Measurement and evaluation of indoor thermal environment in a naturally ventilated industrial building with high temperature heat sources

• The characteristics of measured thermal environment were clearly different from civil building.
• The measured WBGT coincided with the worker's perception toward the thermal environment.
• The proposed indoor WBGT prediction model can predict WBGT more accurately.
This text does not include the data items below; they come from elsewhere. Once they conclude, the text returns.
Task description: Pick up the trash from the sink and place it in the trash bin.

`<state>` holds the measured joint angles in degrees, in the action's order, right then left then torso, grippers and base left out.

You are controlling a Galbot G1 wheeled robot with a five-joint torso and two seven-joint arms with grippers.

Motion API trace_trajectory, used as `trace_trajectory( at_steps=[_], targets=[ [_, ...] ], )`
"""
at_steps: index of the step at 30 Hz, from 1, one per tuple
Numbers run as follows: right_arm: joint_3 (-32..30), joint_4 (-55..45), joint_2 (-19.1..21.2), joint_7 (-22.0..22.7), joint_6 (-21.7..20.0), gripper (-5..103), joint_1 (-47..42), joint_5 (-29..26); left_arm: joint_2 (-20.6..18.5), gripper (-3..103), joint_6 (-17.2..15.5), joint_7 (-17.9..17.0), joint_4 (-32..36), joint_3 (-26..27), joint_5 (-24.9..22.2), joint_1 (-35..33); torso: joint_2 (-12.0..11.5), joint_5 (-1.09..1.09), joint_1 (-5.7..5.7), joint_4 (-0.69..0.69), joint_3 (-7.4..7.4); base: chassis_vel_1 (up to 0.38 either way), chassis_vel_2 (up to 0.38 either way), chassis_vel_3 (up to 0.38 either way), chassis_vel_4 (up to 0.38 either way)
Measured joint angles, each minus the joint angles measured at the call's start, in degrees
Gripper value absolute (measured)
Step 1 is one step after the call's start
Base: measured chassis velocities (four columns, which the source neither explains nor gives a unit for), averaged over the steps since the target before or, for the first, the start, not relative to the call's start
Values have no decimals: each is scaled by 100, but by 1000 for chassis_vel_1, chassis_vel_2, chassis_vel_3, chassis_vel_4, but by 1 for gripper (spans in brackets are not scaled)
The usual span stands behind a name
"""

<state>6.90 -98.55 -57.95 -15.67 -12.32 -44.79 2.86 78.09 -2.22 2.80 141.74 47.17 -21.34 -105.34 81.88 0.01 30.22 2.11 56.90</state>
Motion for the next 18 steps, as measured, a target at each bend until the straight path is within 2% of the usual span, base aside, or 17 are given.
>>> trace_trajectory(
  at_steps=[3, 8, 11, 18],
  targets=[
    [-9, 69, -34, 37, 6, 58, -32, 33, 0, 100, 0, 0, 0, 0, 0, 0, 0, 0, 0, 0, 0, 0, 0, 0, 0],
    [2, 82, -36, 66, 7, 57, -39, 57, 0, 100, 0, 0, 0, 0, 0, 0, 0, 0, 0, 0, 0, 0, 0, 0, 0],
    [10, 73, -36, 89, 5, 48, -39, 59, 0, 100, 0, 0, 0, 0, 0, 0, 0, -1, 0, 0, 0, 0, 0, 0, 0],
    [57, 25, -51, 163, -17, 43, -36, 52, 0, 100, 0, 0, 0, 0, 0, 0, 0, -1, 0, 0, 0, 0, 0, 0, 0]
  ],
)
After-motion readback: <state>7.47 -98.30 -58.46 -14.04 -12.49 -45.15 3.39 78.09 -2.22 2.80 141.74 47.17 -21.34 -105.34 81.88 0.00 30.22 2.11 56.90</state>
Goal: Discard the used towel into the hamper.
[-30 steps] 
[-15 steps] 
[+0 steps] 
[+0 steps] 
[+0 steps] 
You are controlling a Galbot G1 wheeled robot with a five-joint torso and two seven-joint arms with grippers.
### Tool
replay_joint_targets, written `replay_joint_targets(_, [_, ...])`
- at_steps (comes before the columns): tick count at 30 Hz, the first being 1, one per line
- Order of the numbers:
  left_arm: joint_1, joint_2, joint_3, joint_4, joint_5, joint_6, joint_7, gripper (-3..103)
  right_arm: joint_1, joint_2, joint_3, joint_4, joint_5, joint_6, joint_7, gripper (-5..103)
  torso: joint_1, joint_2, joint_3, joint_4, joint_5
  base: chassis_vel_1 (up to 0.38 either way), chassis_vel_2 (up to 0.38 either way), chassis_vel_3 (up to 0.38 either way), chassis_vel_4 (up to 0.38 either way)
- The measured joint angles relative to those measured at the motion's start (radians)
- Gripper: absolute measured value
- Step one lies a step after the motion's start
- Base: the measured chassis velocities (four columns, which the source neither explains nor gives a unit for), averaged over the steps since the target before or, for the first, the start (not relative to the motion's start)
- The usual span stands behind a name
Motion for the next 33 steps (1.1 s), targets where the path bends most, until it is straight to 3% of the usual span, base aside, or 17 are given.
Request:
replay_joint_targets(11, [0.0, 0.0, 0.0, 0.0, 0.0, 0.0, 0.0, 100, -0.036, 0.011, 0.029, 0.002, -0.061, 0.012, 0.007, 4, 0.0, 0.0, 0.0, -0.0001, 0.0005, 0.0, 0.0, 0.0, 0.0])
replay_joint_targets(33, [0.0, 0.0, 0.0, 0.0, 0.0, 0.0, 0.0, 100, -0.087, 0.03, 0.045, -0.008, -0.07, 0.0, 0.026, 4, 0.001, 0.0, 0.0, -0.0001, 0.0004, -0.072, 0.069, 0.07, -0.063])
In this study, indoor thermal environment and workers' perceptions were investigated at four different locations in a naturally ventilated industrial building with high temperature heat sources in summer and winter. The results demonstrated that the differences between the mean radiant temperature and air temperature were between 0.8 °C and 5.3 °C in summer and between 1.6 °C and 11.0 °C in winter, and the average air velocity generally ranged from 0.3 m/s to 1.5 m/s. Moreover, the average wet bulb globe temperature (WBGT) was between 27.3 °C and 29.0 °C in summer and between 5.7 °C and 8.9 °C in winter, which coincided with the workers' perceptions of the thermal environment. The WBGT thus may be one of the potential indices to evaluate the indoor thermal environment in summer and winter. A prediction model for the indoor WBGT using the thermal environmental parameters was developed strictly based on the law of analogy for heat and mass transfer. The predictions agreed quite well with the measured data for WBGT of between 24 °C and 30 °C in summer and 2 °C–10 °C in winter, and the absolute differences between the predicted and measured WBGT were between 0 °C and 1.1 °C with an average of 0.3 °C in summer and between 0 °C and 1.2 °C with an average of 0.5 °C in winter. Therefore, the proposed indoor WBGT prediction model was valid and can be used to determine the acceptable thermal environmental parameters during the design stage for naturally ventilated industrial buildings with high temperature heat sources.